Do you ever wonder why many college students today are pathetic snowflakes who are totally incapable of dealing with opposing ideas? Do you wonder why many college students today must run to a “safe space” to literally cuddle with stuffed animals and play with coloring books when someone is on campus with an idea they disagree with? Most of all, do you wonder why many college students feel “unsafe” when opposing ideas are present? Here is a perfect example of how this mentality is created.

Is it strange for a grown man to be handing business cards to children to direct them to a website to help them learn to reduce their tax burden? Sure. It would be smarter to hand the cards to their parents. None of these kids will remember this in a decade or so when they are in the workforce.

But to involve the police as if this man is some sort of threat is absurd. The proper response, if any, is to roll your eyes and move on, not calling the cops. This creates unnecessary paranoia and divides our society. It creates a fear of the “other” that feeds the mentality that we have to empower government to run our lives for us, severely restricting due process and trampling on our civil liberties.

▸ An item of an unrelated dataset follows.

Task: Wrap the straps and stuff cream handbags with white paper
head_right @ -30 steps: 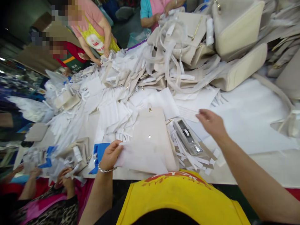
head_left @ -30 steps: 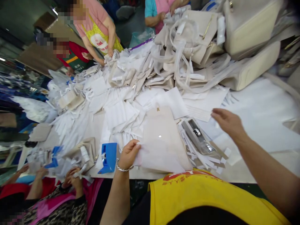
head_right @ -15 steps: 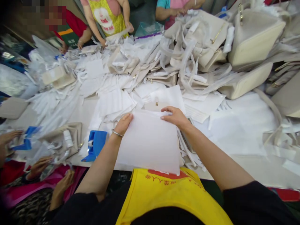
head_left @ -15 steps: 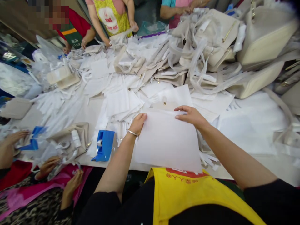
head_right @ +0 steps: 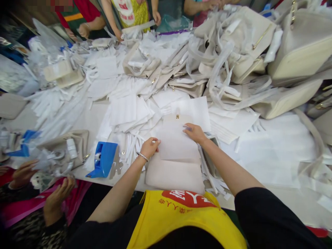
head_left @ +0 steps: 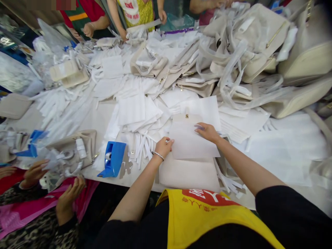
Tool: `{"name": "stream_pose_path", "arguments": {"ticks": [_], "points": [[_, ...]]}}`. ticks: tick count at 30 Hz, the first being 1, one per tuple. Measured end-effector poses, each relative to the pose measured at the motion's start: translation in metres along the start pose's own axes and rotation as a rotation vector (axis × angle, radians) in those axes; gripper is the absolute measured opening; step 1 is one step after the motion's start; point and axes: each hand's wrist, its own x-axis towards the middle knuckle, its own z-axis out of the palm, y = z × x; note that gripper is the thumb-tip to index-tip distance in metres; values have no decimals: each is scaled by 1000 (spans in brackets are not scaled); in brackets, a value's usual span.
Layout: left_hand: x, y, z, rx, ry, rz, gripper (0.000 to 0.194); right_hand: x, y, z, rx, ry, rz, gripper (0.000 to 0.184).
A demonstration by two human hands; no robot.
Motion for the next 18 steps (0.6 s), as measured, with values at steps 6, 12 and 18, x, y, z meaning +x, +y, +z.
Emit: {"name": "stream_pose_path", "arguments": {"ticks": [6, 12, 18], "points": [[-2, 6, 14, 424, 276, 259, 74, 13, 20, 3, -1, 9, 108, 36], [2, -16, 15, 435, 19, 323, 86, 10, 36, 2, -80, 93, 172, 39], [-3, -25, 2, 419, -79, 367, 81, 16, 34, -3, -95, 73, 126, 38]]}}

Worse yet, this is how you instill a “safe space” mentality into a child, so they become hypersensitive crybabies as adults. We fabricate danger everywhere, making children terrified all the time. Eventually, they will learn from our fears. When they are rioting and burning down buildings because they are so outraged that someone would dare disagree with them, we can trace it back to helicopter parenting. These sheltered children were never given the coping skills to deal with life as it comes, to deal with unexpected changes that mess up their plans, or the problem-solving skills to deal with things that Mommy and Daddy always handled for them.

Stop ruining your children. Stop hovering. Stop doing everything for them. Stop being overprotective. Stop seeing danger everywhere. Teach your children the skills they need to cope with life, solve problems and handle things they find offensive. When they are adults, they will thank you for it.